5. Surrogates (2009)
Bruce Willis pulls double duty in Jonathan Mostow’s sci-fi blockbuster by playing both versions of himself in a future where humans remain largely indoors and have the titular androids live their lives.
The themes are even more prescient today in a time where millions of people live an entirely different life online, often presented as a much more glamorous alternative to the real thing.
Had Surrogates been released a decade later it would have found a much bigger audience given how timely the narrative seems when viewed through the lens of 2020, but it remains a solid choice for anyone looking for more movies like The Circle regardless.
6. Searching (2018)
Techno-thriller movies like The Circle aren’t bound to casting big stars and having high concepts, which is where Aneesh Chaganty’s gripping mystery comes in.
John Cho stars as a frantic father looking for his missing daughter, with the entire movie playing out entirely on computer monitors and cellphone screens, but it certainly isn’t a gimmick.
Taut, suspenseful, and relentlessly tense, Searching uses the constrictions of the format to the fullest and wrings every drop of excitement out of the premise as a result.
7. The Final Cut (2004)
Set in a future where memory implants can record entire lives, Robin Williams tries to destroy the footage hidden in his own mind but inadvertently discovers a dark secret about himself in the process.
Movies like The Circle often rely on realism to tell the story of technology gone wrong, but there’s nothing wrong with stretching the limits of plausibility if suits the context of the plot, and in this case it certainly does.
The Final Cut often falls into cliché and struggles to escape from the plot holes it constantly creates, but Williams is always good value when it comes to dropping the comedy and getting serious.
8. Anon (2018)
Director Andrew Niccol balances drama, sci-fi, and techno-thriller all at once as a detective crosses paths with a mysterious young woman who could potentially alter the fabric of society.

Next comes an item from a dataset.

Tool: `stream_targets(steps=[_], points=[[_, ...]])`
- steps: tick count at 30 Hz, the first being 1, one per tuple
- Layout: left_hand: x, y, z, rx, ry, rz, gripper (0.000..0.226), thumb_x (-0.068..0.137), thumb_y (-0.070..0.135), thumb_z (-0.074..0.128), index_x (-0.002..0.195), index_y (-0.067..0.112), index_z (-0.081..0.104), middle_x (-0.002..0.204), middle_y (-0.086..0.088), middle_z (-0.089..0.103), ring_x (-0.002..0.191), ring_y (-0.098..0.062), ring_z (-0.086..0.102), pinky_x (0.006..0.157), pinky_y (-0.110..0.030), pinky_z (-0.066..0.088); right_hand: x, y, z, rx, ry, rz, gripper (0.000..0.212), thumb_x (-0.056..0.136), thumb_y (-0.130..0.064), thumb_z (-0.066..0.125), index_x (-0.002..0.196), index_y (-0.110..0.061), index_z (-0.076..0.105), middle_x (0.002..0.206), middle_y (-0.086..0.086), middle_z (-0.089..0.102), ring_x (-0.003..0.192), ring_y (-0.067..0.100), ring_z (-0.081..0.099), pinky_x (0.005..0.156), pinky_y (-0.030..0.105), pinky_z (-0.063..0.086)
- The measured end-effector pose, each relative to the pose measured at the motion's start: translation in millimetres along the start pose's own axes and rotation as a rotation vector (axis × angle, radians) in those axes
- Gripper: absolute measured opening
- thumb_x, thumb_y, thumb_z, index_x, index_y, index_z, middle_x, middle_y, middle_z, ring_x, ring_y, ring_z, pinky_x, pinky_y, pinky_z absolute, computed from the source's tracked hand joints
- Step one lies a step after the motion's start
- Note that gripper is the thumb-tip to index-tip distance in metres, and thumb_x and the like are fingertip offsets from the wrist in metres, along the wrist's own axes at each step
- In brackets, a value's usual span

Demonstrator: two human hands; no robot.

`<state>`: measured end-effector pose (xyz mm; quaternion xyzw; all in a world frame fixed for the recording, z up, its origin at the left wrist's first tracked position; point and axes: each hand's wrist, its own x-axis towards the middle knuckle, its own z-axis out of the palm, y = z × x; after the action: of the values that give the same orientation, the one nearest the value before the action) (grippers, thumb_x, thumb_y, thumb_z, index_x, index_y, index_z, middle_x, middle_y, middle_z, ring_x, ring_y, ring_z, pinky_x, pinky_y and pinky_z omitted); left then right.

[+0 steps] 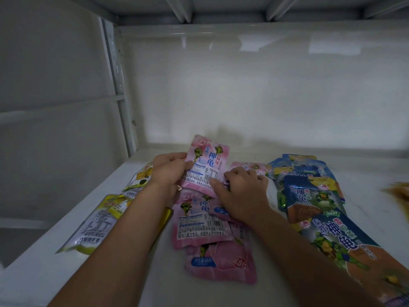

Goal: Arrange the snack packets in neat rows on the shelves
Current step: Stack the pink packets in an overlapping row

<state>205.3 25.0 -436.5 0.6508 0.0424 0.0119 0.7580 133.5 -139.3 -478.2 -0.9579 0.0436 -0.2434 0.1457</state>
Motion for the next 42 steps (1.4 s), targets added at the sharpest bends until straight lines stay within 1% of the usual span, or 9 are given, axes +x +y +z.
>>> stream_targets(steps=[4,8,12,19,22,26,32,36,42], points=[[-6.9,7.1,1.8,-0.178,-0.142,-0.016,0.029,0.094,-0.012,0.064,0.121,-0.002,0.07,0.1,-0.019,0.079,0.084,-0.031,0.08,0.066,-0.038,0.065,5.3,-0.9,-3.4,0.385,0.074,0.038,0.065,0.087,-0.07,0.041,0.12,-0.021,0.071,0.115,-0.006,0.069,0.116,0.021,0.058,0.105,0.044,0.038],[-11.6,11.9,5.2,-0.288,-0.306,-0.001,0.034,0.1,-0.008,0.055,0.132,-0.002,0.064,0.115,-0.021,0.077,0.095,-0.031,0.078,0.073,-0.036,0.065,9.8,-4.8,-7.6,0.833,0.216,0.1,0.045,0.089,-0.049,0.075,0.12,-0.021,0.059,0.101,-0.003,0.067,0.1,0.022,0.065,0.089,0.052,0.055],[-16.1,14.5,9.6,-0.345,-0.4,0.009,0.034,0.101,-0.008,0.051,0.132,0.001,0.062,0.121,-0.022,0.074,0.108,-0.035,0.075,0.084,-0.042,0.065,15.8,-3.7,-9.9,1.082,0.178,0.135,0.039,0.094,-0.037,0.074,0.114,-0.005,0.062,0.094,0.02,0.07,0.087,0.037,0.07,0.08,0.059,0.059],[-22.7,8.0,18.3,-0.141,-0.411,0.105,0.024,0.098,0.003,0.065,0.12,-0.004,0.069,0.112,-0.017,0.078,0.104,-0.029,0.077,0.084,-0.038,0.063,12.4,-4.6,-6.5,1.009,0.205,0.04,0.024,0.104,-0.02,0.064,0.081,-0.013,0.061,0.059,-0.011,0.049,0.058,0.01,0.044,0.059,0.031,0.038],[-23.5,3.4,21.1,-0.087,-0.408,0.137,0.024,0.097,0.005,0.069,0.118,-0.004,0.072,0.112,-0.018,0.078,0.106,-0.035,0.076,0.096,-0.049,0.06,14.7,-3.5,-4.5,0.97,0.253,0.029,0.027,0.101,-0.027,0.059,0.088,-0.004,0.062,0.068,0.01,0.058,0.064,0.029,0.052,0.063,0.04,0.044],[-23.5,0.7,20.4,-0.069,-0.388,0.162,0.025,0.095,0.008,0.073,0.116,-0.004,0.073,0.111,-0.02,0.078,0.106,-0.037,0.076,0.098,-0.052,0.059,15.2,-4.2,-5.0,0.964,0.244,-0.001,0.028,0.099,-0.025,0.054,0.087,0.0,0.059,0.067,0.011,0.054,0.063,0.025,0.046,0.062,0.04,0.042],[-23.4,0.0,19.1,-0.013,-0.421,0.214,0.018,0.092,0.006,0.075,0.077,0.012,0.081,0.094,-0.012,0.081,0.086,-0.016,0.077,0.074,-0.021,0.058,16.2,-7.4,-16.1,1.156,0.23,0.04,0.052,0.091,-0.043,0.058,0.09,0.009,0.056,0.079,0.03,0.051,0.067,0.034,0.048,0.065,0.045,0.045],[-26.1,-0.2,20.6,-0.022,-0.444,0.217,0.019,0.095,0.003,0.071,0.111,-0.005,0.075,0.109,-0.019,0.079,0.096,-0.028,0.077,0.075,-0.028,0.061,17.5,-4.1,-8.7,1.104,0.274,0.014,0.068,0.09,-0.055,0.059,0.09,0.012,0.057,0.087,0.037,0.059,0.074,0.045,0.06,0.072,0.059,0.053],[-33.0,5.9,23.4,-0.106,-0.447,0.143,0.028,0.099,0.014,0.068,0.119,-0.005,0.071,0.113,-0.02,0.077,0.105,-0.033,0.076,0.088,-0.039,0.063,19.2,-6.0,-8.3,1.185,0.153,0.117,0.079,0.076,-0.068,0.07,0.101,0.006,0.063,0.104,0.035,0.065,0.098,0.055,0.064,0.083,0.069,0.054]])
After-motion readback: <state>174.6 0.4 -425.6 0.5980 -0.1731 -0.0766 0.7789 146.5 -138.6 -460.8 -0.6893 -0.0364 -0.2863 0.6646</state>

Set in a world where crime has been virtually erased, Anon is reminiscent of Minority Report, as well as Niccol’s previous forays into similar narrative territory like Gattaca and In Time.
Leads Amanda Seyfried and Clive Owen keep things ticking along in one of the many movies like The Circle that favors ambitious and complex ideas over the standard archetypes of the thriller.
9. The Signal (2014)
Another one of the movies like The Circle that leans heavier into sci-fi territory, The Signal finds three hackers getting a whole lot more than they bargained for after tracking a signal to the desert.

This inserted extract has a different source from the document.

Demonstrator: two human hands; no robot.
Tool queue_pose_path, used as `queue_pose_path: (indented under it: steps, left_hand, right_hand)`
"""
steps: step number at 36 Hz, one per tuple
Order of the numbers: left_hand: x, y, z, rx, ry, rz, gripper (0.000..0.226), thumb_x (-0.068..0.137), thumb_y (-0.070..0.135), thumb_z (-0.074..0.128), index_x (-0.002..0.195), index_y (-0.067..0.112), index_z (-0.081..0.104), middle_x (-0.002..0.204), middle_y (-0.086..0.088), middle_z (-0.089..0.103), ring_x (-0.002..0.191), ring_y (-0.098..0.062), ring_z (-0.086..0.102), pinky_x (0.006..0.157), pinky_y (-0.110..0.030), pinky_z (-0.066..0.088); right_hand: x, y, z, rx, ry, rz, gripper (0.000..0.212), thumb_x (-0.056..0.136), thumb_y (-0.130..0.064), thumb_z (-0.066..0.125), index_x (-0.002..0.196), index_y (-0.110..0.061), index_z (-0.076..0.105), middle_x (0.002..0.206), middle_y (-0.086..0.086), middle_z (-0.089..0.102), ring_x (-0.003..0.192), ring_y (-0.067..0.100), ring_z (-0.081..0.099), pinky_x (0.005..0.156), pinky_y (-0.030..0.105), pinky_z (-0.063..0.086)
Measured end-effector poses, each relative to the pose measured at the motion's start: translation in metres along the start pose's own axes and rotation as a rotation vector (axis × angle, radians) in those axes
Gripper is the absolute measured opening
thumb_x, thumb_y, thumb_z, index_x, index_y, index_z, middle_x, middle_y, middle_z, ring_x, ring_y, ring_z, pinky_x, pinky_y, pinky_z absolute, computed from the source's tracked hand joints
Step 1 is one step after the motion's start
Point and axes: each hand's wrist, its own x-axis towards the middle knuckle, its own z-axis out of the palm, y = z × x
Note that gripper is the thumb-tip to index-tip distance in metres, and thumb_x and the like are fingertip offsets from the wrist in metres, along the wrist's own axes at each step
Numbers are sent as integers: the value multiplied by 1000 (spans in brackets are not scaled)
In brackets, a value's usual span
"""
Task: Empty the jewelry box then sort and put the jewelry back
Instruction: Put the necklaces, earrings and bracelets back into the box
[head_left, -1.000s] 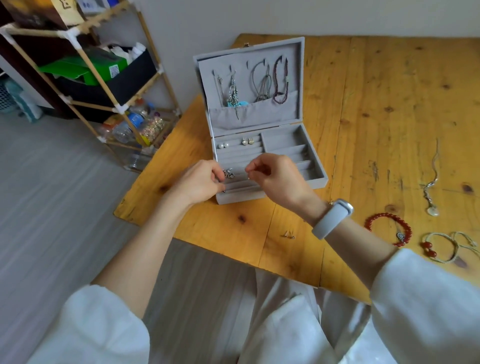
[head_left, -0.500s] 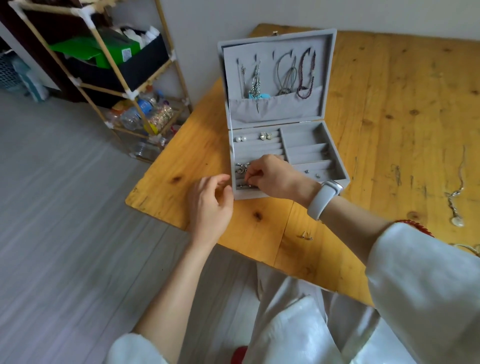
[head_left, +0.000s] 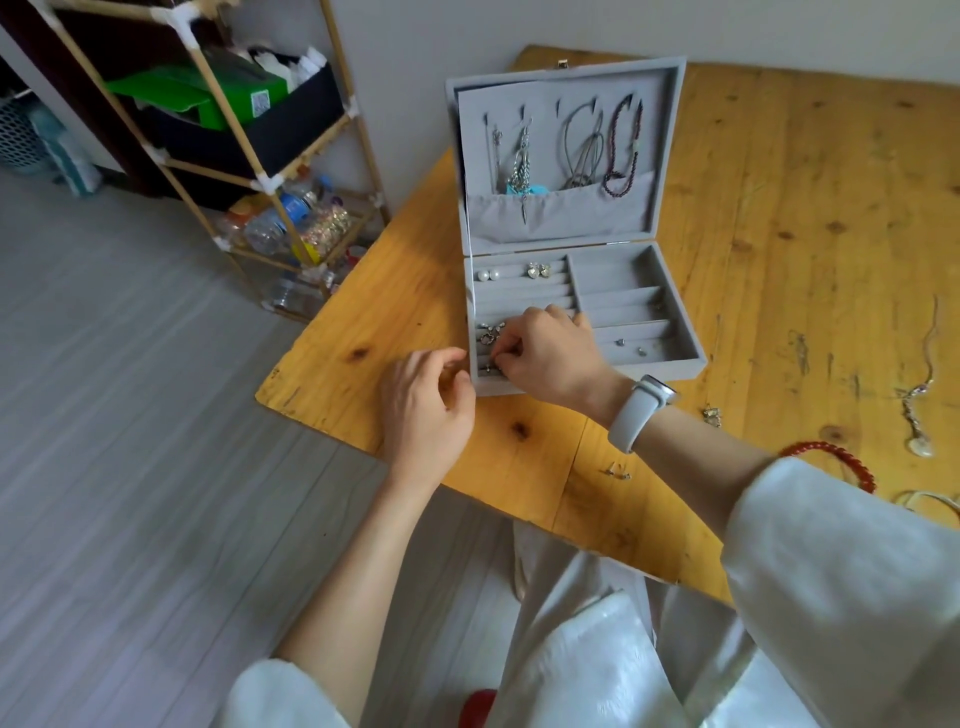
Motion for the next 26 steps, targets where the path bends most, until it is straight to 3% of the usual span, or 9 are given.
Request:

The budget isn’t quite there to match what director William Eubank clearly had in his head, but it packs in a lot more originality into 97 minutes than many blockbuster franchises could ever hope for.
The twists and turns keep coming right up until an ending that left viewers blind-sided, because there’s no way you’ll see it coming.
10. Replicas (2018)
A neuroscientist loses his family in a car crash and tries to download their memories into cloned host bodies in Jeffrey Machnamoff’s high concept parable of why grief and technology don’t mix.
Almost ponderous to a fault, the script isn’t quite up to scratch in order to fully explore the undeniably interesting themes at the core of the story.
Movies like The Circle don’t always have to be all-time greats, but Replicas remains a fitfully entertaining entry into the techno-thriller genre.